The National Court establishes that companies must compensate for holidays that fall on Saturday | Economy

August 15 is a date marked every year in the work calendar, one of the holidays shared by all the autonomous communities. This year it falls on a Saturday. According to a ruling handed down by the National Court and known this Wednesday, companies must compensate it if it overlaps with the worker’s weekly rest. The ruling, which can be appealed to the Supreme Court, responds to a conflict between several unions and the Association of Customer Experience Companies (CEX), the employer of customer service centers. However, it opens the way for the same logic to extend to many other sectors.

The ruling declares as “not in accordance with the law” the “generalized” practice of companies in the sector of “not establishing compensation for work holidays with previously assigned weekly rest days or leave.” It specifies that the scenario analyzed refers to “when the effective provision of services occurs from Monday to Friday or from Monday to Saturday and the holiday coincides with Saturday, with their weekly rest set there.” That is, when the holiday falls on a Saturday.

Given this scenario, the Social Chamber of the National Court declares the right of workers “to work holidays, recognizing the business obligation to grant an additional day of effective rest when the two coincide or overlap.”

“It is true that there is no rule that imposes the enjoyment of compensation in that period, but if we take into account that at the beginning of each year the national and regional holidays are already known, it would not make sense for workers whose rest does not coincide with a holiday on a Saturday to be able to enjoy such compensation while those whose rest does coincide have their compensation day delayed at the discretion of the company and for an indeterminate period,” the ruling highlights.

The court maintains that the ruling analyzes the situation in the customer service sector. underlines that the “direct effects” of the ruling are limited to those companies, but at the same time qualifies: “It may have scope beyond this sector and serve to review similar situations in other areas of activity, especially when holidays coincide with days off without effective compensation.” This practice is also common in commerce or hospitality.
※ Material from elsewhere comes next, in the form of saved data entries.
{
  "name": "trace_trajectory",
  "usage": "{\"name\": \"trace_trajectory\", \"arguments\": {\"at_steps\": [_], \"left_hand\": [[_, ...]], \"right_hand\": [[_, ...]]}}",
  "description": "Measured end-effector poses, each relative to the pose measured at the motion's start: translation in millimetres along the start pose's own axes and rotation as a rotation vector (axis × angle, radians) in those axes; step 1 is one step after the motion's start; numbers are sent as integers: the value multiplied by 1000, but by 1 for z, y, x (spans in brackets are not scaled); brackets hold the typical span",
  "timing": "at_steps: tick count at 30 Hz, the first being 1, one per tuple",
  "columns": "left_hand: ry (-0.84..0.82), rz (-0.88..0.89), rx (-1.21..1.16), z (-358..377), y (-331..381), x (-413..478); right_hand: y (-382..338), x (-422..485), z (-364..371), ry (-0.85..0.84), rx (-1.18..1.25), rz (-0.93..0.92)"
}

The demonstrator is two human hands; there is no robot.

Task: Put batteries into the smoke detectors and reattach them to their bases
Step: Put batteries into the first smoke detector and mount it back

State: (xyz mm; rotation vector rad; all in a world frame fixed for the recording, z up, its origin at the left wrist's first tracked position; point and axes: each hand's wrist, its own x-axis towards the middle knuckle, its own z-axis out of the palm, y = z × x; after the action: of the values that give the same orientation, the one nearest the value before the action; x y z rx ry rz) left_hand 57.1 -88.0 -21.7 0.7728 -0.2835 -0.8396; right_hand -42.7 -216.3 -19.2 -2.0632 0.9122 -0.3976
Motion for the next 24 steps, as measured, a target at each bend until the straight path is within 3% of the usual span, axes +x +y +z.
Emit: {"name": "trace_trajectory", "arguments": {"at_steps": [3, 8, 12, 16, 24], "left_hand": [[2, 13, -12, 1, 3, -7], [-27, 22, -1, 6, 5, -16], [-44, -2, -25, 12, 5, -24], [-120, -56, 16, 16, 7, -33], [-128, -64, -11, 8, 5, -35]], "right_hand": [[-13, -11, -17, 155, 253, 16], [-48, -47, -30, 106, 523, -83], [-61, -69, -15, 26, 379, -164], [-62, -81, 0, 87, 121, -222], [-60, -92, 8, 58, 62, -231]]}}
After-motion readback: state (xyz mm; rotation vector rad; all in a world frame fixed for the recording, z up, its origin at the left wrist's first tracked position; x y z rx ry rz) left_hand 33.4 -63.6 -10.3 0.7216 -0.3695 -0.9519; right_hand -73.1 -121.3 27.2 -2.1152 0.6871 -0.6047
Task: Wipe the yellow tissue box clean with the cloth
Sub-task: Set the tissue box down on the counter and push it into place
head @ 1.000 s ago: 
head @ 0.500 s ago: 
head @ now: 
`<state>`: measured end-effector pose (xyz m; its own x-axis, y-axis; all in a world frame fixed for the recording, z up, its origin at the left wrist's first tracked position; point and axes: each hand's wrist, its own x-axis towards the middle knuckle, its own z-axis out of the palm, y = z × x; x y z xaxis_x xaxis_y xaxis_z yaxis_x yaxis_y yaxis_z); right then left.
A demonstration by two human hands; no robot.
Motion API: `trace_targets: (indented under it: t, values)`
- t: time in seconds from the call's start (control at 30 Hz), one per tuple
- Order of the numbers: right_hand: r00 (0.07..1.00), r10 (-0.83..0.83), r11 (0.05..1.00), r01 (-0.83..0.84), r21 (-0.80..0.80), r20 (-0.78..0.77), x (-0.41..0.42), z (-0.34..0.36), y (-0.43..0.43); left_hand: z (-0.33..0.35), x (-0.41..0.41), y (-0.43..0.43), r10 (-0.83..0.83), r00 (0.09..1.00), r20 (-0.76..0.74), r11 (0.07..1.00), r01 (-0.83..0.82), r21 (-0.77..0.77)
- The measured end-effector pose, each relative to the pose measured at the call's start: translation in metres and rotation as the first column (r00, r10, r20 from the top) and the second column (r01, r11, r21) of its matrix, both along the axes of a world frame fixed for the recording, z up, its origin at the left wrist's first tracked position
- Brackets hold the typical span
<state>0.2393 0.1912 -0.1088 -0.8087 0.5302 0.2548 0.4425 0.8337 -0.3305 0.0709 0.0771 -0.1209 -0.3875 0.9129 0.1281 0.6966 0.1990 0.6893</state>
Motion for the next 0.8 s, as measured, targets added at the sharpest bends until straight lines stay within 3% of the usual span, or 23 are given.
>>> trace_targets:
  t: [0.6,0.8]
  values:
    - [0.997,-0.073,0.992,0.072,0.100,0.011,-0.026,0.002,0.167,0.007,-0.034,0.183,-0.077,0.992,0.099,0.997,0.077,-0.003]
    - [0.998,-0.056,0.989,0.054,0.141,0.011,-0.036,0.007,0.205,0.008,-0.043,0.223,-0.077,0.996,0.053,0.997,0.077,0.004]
The USO union goes further and interprets that “with this resolution, the judicial doctrine that prevents companies from making holidays disappear through work quadrants is generally consolidated.”

The compensation, as established by the National Court, must be given in a period of no more than two weeks. “No worker should miss holidays because of the way the company organizes the calendar. The 14 annual holidays must be fully enjoyed by all workers, regardless of their usual day,” says Sara García, Secretary of Union Action and Employment at USO, in statements provided by the union.
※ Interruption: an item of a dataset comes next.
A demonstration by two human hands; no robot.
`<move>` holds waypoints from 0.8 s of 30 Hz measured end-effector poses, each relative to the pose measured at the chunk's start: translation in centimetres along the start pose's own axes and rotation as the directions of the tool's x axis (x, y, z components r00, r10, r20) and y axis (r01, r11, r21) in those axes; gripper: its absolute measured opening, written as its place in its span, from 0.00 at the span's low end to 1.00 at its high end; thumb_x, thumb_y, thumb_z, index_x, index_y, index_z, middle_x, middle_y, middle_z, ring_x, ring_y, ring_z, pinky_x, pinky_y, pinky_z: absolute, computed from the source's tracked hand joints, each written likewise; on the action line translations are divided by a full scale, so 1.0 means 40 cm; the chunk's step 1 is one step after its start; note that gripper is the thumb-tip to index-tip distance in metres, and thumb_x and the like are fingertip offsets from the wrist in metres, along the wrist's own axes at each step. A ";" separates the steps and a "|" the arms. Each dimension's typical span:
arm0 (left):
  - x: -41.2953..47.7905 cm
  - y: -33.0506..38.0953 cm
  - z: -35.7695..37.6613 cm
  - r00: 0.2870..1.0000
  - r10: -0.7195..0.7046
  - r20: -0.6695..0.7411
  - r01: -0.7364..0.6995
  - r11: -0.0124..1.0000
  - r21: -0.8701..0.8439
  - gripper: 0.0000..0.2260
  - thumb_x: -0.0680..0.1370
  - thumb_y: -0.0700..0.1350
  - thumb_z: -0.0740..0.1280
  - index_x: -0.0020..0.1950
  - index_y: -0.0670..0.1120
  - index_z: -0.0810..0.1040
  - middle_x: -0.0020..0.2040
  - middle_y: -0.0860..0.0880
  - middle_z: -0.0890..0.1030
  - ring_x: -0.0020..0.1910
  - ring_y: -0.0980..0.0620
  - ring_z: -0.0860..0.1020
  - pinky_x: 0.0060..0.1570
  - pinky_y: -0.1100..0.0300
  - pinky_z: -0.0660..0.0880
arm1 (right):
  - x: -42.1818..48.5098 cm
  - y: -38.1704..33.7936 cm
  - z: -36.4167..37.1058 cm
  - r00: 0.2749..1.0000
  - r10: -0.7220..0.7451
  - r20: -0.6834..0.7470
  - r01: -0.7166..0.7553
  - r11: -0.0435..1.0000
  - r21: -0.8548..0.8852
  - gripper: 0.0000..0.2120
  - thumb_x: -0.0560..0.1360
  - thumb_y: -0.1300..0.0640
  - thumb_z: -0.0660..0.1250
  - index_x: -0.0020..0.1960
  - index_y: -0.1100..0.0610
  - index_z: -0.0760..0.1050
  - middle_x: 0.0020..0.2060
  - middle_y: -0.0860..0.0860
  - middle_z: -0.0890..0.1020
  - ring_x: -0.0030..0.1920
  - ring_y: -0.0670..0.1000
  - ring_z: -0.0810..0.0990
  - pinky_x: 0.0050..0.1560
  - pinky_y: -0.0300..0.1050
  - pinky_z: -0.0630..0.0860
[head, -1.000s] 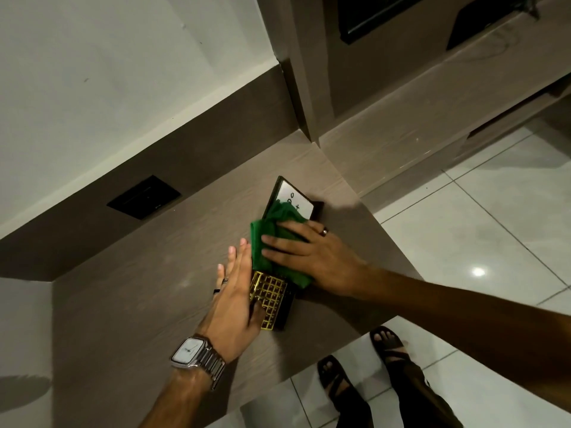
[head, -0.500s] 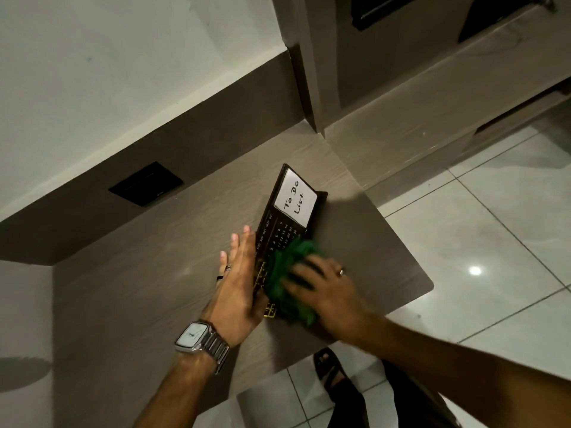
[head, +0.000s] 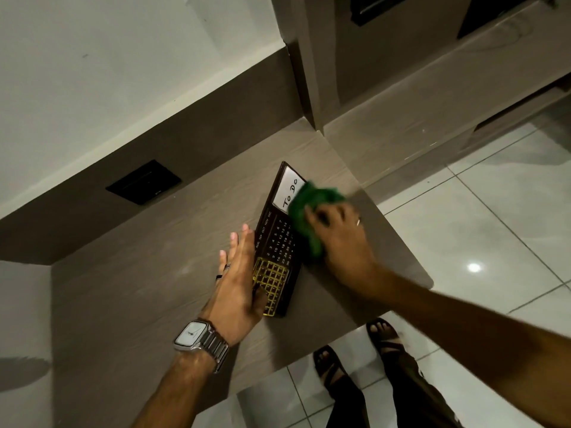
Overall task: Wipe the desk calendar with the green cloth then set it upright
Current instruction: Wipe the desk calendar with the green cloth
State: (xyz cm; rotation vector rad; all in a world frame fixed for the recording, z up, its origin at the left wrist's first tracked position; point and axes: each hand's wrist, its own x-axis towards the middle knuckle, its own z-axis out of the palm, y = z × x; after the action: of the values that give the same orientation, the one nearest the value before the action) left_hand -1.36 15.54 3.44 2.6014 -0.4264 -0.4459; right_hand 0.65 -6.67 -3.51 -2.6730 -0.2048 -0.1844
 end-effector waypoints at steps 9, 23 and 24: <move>-0.005 -0.005 0.001 0.999 -0.036 -0.003 0.036 0.999 -0.010 0.60 0.68 0.30 0.71 0.73 0.69 0.29 0.69 0.75 0.31 0.70 0.68 0.29 0.70 0.46 0.39 | 0.030 0.027 -0.009 0.992 0.117 -0.055 -0.118 0.993 -0.005 0.41 0.67 0.59 0.76 0.76 0.56 0.63 0.65 0.61 0.71 0.64 0.64 0.67 0.54 0.61 0.77; 0.001 -0.011 0.016 0.991 -0.135 -0.021 0.134 0.991 -0.031 0.58 0.68 0.30 0.70 0.75 0.67 0.31 0.78 0.54 0.38 0.75 0.45 0.37 0.65 0.43 0.42 | -0.116 -0.023 0.053 0.939 -0.338 0.060 0.340 0.940 -0.013 0.38 0.63 0.44 0.79 0.69 0.53 0.72 0.60 0.56 0.77 0.59 0.61 0.74 0.49 0.56 0.77; 0.000 -0.010 0.015 0.989 -0.144 -0.027 0.143 0.989 -0.044 0.58 0.68 0.29 0.69 0.74 0.68 0.31 0.78 0.55 0.37 0.75 0.45 0.37 0.63 0.44 0.45 | -0.065 0.009 0.040 0.968 -0.251 0.006 0.251 0.967 -0.046 0.34 0.66 0.47 0.78 0.69 0.54 0.73 0.60 0.58 0.78 0.59 0.63 0.74 0.50 0.57 0.76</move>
State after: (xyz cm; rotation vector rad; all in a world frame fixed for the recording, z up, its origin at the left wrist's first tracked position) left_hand -1.50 15.63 2.74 2.6045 -0.2183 -0.4578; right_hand -1.70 -6.56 -5.52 -2.6860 -0.5462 -0.2704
CC OO specifies that as two differentiated concepts, with different purposes. “The weekly rest protects the occupational health and recovery of the worker, while holidays guarantee the enjoyment of dates of special civic, religious or social relevance. Therefore, it is not possible for a holiday to be absorbed by the weekly rest when both coincide,” reflects the union.

Specifically, the union organizations support their collective conflict demands – which have been resolved in just two months from the first one presented by USO on April 13 to the ruling issued this Monday, May 19, previously going through an attempt at conciliation – in a ruling handed down in April 2025 by the high court on the “overlapping of the weekly rest” in the Zara textile chain. Although CEX alleged that the cases were not comparable, the court considers that they are because the Supreme Court uses that specific issue to “reiterate” doctrine.

Thus, it concludes that the “general principle” is that holidays that coincide with the weekly rest must be considered not enjoyed and must be compensated. “This overlap must be avoided, regardless of the adjustments that must be made in the preparation of the annual calendars,” the National Court decides.